Aim of the exercise: Could you repeat the whole listing below exactly, omitting any picture it holds?

-------- Data section --------

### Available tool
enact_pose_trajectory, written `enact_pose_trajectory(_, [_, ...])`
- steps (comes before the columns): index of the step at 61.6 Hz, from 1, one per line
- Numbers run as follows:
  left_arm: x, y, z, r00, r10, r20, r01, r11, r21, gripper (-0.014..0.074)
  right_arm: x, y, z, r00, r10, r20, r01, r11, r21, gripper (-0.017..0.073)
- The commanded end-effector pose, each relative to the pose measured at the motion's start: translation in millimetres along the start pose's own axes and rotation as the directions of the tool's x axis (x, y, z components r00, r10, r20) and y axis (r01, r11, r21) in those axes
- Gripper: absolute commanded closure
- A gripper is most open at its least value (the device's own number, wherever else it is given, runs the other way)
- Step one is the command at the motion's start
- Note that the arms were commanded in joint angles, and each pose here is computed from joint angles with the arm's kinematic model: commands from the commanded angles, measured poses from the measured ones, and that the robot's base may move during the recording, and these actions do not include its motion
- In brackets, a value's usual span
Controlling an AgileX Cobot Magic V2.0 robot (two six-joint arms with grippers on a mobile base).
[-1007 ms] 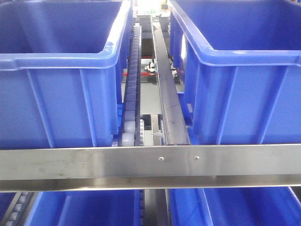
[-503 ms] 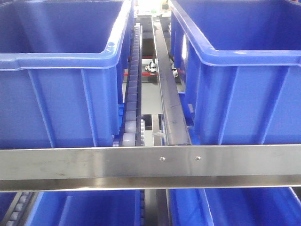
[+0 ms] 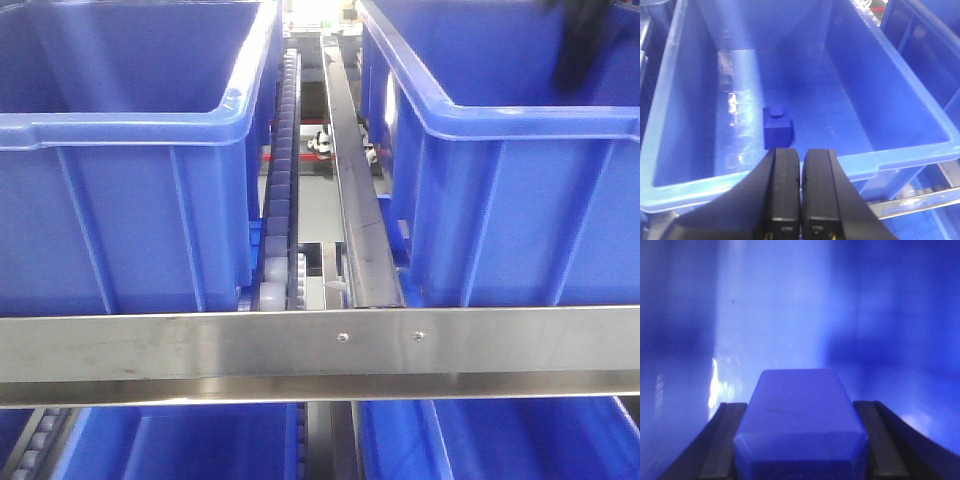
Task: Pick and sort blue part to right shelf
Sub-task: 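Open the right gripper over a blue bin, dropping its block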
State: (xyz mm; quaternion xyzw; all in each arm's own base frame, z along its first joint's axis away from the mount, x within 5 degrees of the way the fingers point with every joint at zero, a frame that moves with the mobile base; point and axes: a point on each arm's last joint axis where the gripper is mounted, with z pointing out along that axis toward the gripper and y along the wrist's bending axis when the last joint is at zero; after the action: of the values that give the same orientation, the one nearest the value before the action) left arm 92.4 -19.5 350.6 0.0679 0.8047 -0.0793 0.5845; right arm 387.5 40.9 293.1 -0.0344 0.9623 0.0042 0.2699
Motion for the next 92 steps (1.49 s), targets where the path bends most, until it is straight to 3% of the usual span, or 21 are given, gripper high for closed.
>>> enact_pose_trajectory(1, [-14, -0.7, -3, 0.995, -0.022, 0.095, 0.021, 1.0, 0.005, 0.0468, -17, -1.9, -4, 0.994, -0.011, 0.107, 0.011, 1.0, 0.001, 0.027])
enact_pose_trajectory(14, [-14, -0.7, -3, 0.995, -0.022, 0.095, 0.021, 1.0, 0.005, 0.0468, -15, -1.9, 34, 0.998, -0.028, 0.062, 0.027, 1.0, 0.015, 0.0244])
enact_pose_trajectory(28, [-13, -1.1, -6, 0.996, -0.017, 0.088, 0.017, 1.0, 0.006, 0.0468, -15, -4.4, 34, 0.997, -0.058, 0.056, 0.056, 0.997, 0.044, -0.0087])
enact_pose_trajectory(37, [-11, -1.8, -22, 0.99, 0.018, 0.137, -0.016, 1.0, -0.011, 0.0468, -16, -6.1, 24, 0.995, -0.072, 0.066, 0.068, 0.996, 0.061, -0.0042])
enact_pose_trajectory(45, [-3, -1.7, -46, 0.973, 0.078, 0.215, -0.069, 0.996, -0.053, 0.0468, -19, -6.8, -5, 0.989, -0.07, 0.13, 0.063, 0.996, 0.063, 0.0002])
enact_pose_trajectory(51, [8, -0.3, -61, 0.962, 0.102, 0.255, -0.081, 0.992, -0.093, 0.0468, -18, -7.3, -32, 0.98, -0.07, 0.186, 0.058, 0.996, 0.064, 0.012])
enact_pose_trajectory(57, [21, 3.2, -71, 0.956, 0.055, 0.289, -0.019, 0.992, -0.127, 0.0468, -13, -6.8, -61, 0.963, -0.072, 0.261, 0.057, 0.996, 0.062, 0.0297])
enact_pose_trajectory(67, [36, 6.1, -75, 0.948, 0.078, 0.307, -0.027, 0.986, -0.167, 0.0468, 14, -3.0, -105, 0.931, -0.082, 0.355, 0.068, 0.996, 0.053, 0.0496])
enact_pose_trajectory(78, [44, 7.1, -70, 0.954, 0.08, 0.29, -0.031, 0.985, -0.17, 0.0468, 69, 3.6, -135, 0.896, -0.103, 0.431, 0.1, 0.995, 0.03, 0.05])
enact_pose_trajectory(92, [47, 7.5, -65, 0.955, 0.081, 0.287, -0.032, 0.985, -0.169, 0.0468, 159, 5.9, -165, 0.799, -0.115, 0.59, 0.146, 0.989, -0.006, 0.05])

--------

Solution:
### Available tool
enact_pose_trajectory, written `enact_pose_trajectory(_, [_, ...])`
- steps (comes before the columns): index of the step at 61.6 Hz, from 1, one per line
- Numbers run as follows:
  left_arm: x, y, z, r00, r10, r20, r01, r11, r21, gripper (-0.014..0.074)
  right_arm: x, y, z, r00, r10, r20, r01, r11, r21, gripper (-0.017..0.073)
- The commanded end-effector pose, each relative to the pose measured at the motion's start: translation in millimetres along the start pose's own axes and rotation as the directions of the tool's x axis (x, y, z components r00, r10, r20) and y axis (r01, r11, r21) in those axes
- Gripper: absolute commanded closure
- A gripper is most open at its least value (the device's own number, wherever else it is given, runs the other way)
- Step one is the command at the motion's start
- Note that the arms were commanded in joint angles, and each pose here is computed from joint angles with the arm's kinematic model: commands from the commanded angles, measured poses from the measured ones, and that the robot's base may move during the recording, and these actions do not include its motion
- In brackets, a value's usual span
Controlling an AgileX Cobot Magic V2.0 robot (two six-joint arms with grippers on a mobile base).
[-1007 ms] 
[-503 ms] 
[+0 ms] 
Task: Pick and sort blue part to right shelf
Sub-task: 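Open the right gripper over a blue bin, dropping its block
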State: (xyz mm; quaternion xyzw; all in each arm's own base frame, z along its first joint's axis away from the mount, x within 5 degrees of the way the fingers point with every joint at zero, a frame that moves with the mobile base; point and axes: a point on each arm's last joint axis where the gripper is mounted, with z pointing out along that axis toward the gripper and y along the wrist's bending axis when the last joint is at zero; after the action: of the values that give the same orientation, the one nearest the value before the action) left arm 92.4 -19.5 350.6 0.0679 0.8047 -0.0793 0.5845; right arm 387.5 40.9 293.1 -0.0344 0.9623 0.0042 0.2699
Motion for the next 92 steps (1.49 s), targets where the path bends most, until it is straight to 3% of the usual span, or 21 are given, gripper high for closed.
>>> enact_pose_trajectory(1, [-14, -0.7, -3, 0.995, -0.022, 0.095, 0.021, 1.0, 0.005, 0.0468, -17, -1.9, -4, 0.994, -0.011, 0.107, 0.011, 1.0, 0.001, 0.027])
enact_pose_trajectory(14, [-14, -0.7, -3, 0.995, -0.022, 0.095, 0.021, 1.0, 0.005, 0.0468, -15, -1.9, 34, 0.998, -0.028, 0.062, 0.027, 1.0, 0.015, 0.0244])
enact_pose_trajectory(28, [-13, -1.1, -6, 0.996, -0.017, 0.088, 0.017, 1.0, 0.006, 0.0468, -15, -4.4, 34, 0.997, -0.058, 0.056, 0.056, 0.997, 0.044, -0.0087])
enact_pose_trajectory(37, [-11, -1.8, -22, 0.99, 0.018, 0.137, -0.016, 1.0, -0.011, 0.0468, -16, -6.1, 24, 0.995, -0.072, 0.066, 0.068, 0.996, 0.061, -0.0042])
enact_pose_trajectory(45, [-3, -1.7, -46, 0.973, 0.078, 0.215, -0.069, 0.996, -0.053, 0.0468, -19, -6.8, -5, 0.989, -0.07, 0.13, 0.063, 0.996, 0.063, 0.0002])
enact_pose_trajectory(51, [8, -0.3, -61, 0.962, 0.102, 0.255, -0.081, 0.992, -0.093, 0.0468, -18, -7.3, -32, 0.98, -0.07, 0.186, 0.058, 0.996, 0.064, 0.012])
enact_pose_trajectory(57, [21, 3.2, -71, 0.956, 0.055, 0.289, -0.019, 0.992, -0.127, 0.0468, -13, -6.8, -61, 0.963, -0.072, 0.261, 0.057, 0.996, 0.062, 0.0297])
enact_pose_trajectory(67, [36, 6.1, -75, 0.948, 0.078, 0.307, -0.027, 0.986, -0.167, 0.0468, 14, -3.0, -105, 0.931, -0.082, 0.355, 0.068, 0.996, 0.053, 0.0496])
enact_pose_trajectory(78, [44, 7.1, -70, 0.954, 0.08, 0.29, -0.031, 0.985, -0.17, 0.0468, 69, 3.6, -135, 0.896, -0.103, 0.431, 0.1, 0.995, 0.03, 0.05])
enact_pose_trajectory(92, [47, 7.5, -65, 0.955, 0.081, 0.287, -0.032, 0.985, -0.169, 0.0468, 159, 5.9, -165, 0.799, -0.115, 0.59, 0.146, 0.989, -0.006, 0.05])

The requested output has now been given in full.